What is needed is an exact copy of the lines from the line holding "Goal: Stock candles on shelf" through the end of the material, with no other lines and no pictures.

---+---

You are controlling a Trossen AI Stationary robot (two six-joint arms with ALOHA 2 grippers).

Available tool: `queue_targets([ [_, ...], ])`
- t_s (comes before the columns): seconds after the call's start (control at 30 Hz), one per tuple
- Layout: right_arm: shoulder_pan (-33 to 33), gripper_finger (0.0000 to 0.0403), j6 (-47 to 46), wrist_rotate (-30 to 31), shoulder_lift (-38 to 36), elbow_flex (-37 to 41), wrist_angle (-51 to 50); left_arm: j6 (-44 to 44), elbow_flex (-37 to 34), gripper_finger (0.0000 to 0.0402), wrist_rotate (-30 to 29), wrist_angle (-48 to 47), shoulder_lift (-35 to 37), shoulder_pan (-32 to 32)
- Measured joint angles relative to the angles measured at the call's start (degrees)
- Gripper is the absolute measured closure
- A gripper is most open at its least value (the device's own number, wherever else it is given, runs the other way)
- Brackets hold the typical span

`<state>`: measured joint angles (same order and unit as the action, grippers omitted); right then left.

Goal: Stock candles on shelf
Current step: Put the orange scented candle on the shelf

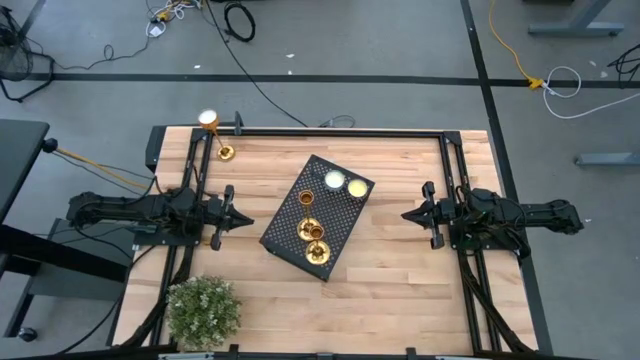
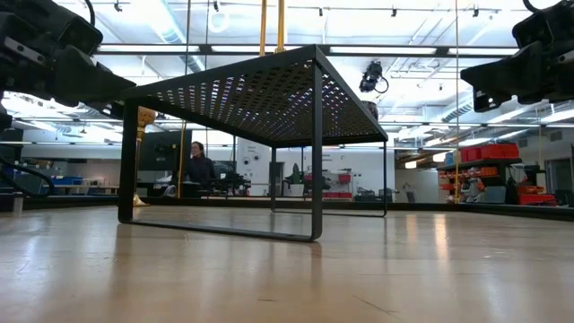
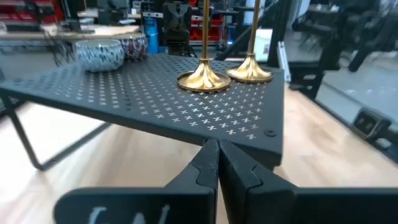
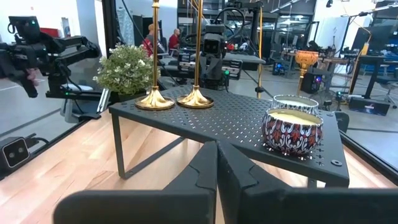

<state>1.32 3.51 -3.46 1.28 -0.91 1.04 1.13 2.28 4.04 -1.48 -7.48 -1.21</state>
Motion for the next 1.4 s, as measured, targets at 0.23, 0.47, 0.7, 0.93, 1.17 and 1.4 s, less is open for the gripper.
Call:
queue_targets([
  [0.23, 0.00, 0.0396, 0.00, 0.00, 0.00, 0.00, 0.01, 1.77, -0.01, 0.0387, -0.38, 1.92, 0.00, 0.01],
  [0.47, 0.00, 0.0396, 0.00, 0.00, 0.00, 0.00, 0.00, 7.46, -0.01, 0.0387, -6.73, 8.31, 0.01, 0.00],
  [0.7, 0.00, 0.0396, 0.00, 0.00, 0.00, 0.00, 0.01, 9.91, 0.00, 0.0387, -12.97, 11.98, 0.01, 0.00],
  [0.93, 0.00, 0.0396, 0.00, 0.00, 0.00, 0.00, 0.01, 11.47, 0.00, 0.0397, -16.78, 16.84, -0.01, 0.00],
  [1.17, 0.00, 0.0396, 0.00, 0.00, 0.00, 0.00, 0.02, 10.08, 3.81, 0.0396, -17.36, 18.18, -0.01, 0.02],
  [1.4, 0.01, 0.0396, 0.00, 0.00, 0.00, 0.00, 0.00, 5.56, 13.74, 0.0397, -17.37, 8.52, -0.01, 0.02],
])
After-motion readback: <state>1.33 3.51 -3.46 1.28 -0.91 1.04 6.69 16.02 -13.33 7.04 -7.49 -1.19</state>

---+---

ANSWER TO THIS PROBLEM:
Goal: Stock candles on shelf
Current step: Put the orange scented candle on the shelf


<state>1.32 3.51 -3.46 1.28 -0.91 1.04 1.13 2.28 4.04 -1.48 -7.48 -1.21</state>
Motion for the next 1.4 s, as measured, targets at 0.23, 0.47, 0.7, 0.93, 1.17 and 1.4 s, less is open for the gripper.
Call:
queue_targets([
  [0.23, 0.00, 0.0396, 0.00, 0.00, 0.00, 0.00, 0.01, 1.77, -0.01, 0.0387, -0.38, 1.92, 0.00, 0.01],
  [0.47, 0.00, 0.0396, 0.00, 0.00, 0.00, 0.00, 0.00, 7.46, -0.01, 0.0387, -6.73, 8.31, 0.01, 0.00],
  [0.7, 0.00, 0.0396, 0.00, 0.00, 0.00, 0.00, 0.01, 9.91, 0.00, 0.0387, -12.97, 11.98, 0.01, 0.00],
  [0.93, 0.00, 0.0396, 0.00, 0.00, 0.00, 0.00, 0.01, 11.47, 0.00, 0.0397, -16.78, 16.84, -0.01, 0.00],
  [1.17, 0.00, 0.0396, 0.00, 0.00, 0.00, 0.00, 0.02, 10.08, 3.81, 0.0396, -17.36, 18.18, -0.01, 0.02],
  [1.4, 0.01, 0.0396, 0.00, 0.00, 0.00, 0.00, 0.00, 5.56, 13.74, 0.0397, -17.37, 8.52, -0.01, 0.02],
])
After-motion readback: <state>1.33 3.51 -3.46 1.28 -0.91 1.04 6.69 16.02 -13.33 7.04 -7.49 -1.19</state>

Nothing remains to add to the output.